▶ _Task objective_
Every line holding "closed" should be copied from the records below.

[Stored entries]
"""

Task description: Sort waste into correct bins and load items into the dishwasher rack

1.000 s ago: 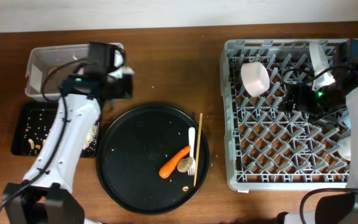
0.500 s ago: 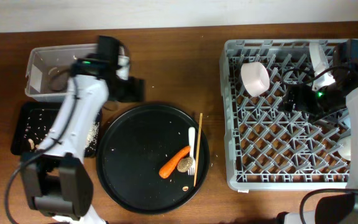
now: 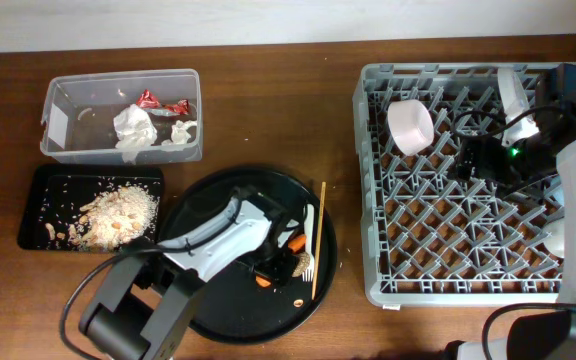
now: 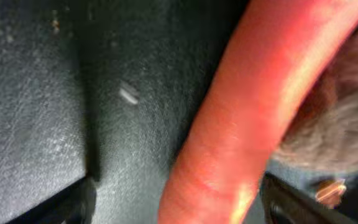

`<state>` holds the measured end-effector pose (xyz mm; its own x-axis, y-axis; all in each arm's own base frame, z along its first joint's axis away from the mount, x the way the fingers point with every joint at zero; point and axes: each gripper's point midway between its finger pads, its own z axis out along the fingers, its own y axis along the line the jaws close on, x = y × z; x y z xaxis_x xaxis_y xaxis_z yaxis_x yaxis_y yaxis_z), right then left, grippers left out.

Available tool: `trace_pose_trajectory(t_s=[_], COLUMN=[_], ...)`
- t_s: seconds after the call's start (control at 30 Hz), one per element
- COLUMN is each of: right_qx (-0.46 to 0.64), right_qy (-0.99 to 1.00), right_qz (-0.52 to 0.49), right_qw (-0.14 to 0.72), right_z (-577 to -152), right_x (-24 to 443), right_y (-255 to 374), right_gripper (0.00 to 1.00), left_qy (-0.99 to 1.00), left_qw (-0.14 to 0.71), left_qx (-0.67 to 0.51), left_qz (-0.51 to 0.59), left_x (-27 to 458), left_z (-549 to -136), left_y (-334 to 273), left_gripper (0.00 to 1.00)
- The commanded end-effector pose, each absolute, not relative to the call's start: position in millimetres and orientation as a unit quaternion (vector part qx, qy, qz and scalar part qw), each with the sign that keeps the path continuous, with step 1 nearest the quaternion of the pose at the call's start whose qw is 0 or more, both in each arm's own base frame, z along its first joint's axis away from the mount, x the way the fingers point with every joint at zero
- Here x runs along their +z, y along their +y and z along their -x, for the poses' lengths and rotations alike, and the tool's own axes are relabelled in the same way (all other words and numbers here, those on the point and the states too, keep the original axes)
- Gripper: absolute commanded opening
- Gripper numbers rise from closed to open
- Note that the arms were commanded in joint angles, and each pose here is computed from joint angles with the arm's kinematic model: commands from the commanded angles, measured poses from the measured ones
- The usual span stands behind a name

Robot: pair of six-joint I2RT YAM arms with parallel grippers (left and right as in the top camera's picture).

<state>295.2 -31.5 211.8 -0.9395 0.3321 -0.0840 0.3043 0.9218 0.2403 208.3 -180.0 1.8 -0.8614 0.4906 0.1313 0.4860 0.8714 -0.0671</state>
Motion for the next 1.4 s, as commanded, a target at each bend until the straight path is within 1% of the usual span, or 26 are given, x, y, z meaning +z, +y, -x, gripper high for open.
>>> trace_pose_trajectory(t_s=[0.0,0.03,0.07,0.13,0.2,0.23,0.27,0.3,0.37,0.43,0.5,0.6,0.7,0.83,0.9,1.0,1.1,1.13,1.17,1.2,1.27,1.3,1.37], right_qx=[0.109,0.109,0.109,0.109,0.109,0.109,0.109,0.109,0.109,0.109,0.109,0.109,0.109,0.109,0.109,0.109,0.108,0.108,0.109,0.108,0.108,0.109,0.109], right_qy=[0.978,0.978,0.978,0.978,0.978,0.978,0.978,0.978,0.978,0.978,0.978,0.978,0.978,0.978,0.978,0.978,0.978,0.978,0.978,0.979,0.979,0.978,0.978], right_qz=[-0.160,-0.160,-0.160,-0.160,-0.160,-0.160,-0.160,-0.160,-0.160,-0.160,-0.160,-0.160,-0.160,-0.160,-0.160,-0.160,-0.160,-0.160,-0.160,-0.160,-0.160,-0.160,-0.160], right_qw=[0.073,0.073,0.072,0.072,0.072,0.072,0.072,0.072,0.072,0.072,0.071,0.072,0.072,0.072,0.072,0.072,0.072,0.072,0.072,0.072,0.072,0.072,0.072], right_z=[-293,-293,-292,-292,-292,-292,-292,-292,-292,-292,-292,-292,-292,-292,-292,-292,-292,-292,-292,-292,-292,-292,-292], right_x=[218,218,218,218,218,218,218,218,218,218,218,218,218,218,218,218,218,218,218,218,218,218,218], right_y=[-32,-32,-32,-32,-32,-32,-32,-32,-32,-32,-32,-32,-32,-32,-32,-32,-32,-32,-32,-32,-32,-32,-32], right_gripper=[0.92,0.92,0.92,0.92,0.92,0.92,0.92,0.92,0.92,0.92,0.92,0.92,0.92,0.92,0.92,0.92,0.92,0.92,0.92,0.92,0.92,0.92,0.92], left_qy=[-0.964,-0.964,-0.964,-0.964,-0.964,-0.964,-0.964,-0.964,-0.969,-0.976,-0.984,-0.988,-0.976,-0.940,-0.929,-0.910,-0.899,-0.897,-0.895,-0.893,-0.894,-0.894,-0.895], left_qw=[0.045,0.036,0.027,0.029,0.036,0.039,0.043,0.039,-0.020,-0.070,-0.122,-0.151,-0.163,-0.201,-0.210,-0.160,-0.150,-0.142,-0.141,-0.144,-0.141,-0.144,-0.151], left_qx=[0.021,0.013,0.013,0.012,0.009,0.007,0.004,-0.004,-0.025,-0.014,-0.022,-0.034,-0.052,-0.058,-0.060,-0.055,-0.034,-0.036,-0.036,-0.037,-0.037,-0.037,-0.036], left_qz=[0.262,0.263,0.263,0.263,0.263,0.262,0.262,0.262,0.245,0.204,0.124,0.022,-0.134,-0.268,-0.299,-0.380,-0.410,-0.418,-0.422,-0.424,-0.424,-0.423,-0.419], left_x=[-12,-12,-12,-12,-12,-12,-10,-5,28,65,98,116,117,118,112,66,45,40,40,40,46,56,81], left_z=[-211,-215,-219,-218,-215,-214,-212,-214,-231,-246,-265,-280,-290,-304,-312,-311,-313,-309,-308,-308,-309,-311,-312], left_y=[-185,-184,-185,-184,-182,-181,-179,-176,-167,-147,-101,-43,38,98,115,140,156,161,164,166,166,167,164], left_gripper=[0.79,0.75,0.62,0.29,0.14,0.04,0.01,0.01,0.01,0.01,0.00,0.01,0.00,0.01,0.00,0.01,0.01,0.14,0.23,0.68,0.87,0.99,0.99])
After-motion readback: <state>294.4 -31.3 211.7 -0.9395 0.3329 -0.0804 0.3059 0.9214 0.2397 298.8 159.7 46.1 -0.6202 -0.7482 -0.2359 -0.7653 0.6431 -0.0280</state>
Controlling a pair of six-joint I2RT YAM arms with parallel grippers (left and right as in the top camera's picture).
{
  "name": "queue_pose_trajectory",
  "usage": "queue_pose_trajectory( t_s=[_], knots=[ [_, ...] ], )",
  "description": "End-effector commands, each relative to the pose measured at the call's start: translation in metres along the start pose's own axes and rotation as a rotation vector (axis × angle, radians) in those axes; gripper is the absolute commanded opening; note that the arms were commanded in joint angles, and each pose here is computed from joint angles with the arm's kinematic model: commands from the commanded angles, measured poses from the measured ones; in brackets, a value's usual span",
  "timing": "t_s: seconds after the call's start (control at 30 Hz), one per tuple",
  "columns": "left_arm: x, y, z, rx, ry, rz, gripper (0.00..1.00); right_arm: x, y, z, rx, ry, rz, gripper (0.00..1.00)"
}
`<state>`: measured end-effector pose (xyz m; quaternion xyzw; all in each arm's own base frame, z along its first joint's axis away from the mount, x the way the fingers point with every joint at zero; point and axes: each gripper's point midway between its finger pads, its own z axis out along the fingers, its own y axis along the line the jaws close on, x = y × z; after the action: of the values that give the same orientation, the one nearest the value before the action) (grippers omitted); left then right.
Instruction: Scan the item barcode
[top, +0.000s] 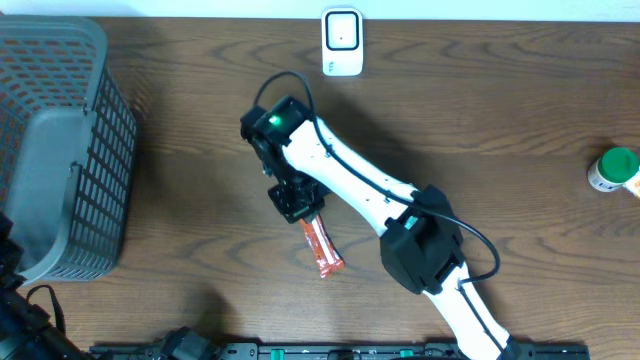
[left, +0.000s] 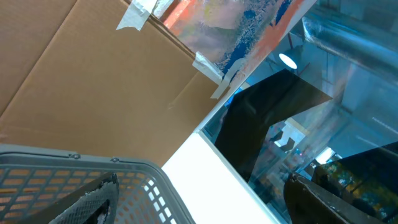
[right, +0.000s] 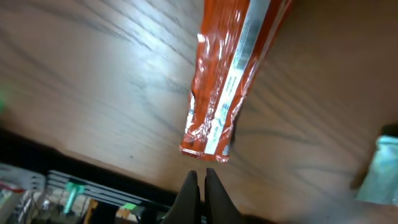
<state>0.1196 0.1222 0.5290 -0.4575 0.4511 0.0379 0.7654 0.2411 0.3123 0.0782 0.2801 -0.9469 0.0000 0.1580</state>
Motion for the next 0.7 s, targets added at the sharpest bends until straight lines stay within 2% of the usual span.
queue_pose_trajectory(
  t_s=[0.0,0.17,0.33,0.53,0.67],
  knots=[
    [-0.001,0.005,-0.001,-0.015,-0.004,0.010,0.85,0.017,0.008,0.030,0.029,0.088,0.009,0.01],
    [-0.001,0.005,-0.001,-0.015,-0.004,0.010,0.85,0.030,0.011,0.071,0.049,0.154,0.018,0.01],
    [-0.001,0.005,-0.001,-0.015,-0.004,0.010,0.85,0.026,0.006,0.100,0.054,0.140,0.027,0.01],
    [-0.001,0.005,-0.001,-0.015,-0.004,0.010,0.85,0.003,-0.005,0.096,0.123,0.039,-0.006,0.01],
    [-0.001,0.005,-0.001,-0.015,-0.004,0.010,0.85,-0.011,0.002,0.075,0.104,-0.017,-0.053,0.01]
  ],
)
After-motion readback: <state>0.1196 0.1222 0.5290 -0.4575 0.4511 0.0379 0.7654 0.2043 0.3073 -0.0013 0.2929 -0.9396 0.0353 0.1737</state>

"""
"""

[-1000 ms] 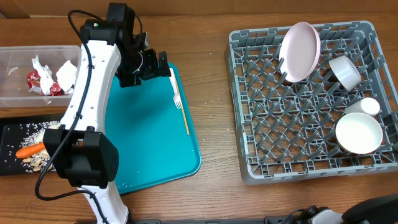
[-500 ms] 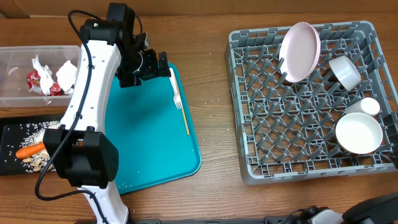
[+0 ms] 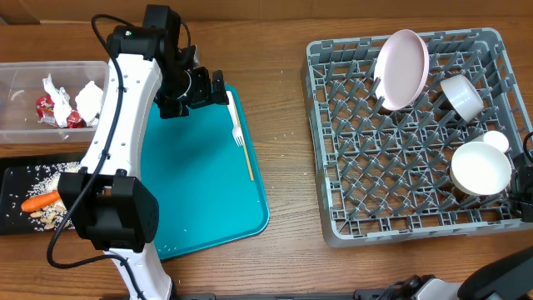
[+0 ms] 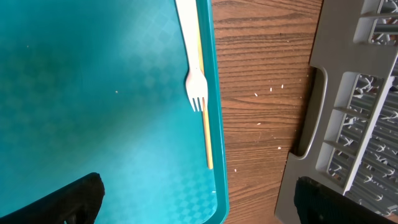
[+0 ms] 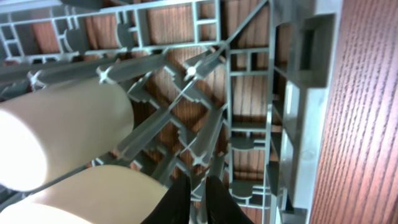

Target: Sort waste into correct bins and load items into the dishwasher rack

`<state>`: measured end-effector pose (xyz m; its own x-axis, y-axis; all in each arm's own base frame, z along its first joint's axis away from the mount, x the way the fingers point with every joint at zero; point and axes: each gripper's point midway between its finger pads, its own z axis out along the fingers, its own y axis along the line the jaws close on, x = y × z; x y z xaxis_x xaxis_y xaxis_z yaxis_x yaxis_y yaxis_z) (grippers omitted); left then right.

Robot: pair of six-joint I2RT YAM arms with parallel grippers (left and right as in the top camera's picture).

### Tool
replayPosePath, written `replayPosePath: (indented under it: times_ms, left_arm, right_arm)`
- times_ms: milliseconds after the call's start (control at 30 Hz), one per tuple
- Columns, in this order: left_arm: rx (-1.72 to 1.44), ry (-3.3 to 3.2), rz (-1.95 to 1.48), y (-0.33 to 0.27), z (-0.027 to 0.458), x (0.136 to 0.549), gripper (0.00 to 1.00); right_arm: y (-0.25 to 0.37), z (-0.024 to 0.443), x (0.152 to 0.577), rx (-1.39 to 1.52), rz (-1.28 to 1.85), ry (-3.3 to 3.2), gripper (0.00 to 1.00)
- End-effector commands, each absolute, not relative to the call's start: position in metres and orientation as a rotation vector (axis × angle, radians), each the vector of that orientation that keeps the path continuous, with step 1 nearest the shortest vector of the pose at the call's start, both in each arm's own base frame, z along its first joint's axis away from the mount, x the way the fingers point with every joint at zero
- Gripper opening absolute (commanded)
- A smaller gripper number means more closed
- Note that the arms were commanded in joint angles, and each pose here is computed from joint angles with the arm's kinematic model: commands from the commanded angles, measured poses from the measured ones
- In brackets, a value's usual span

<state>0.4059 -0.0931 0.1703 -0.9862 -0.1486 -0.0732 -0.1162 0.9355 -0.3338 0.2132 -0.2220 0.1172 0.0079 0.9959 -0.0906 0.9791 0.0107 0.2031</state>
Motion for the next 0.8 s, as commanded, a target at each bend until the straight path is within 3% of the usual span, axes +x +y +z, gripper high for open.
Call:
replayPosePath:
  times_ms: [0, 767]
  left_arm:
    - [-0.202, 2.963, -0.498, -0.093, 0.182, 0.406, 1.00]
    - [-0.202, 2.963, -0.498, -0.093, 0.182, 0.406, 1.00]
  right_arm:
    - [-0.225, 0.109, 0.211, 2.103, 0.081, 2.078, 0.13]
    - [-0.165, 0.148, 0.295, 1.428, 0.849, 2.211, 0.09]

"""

▶ _Result of the task_
- Gripper numbers rise from closed to open
- A smaller gripper number means more closed

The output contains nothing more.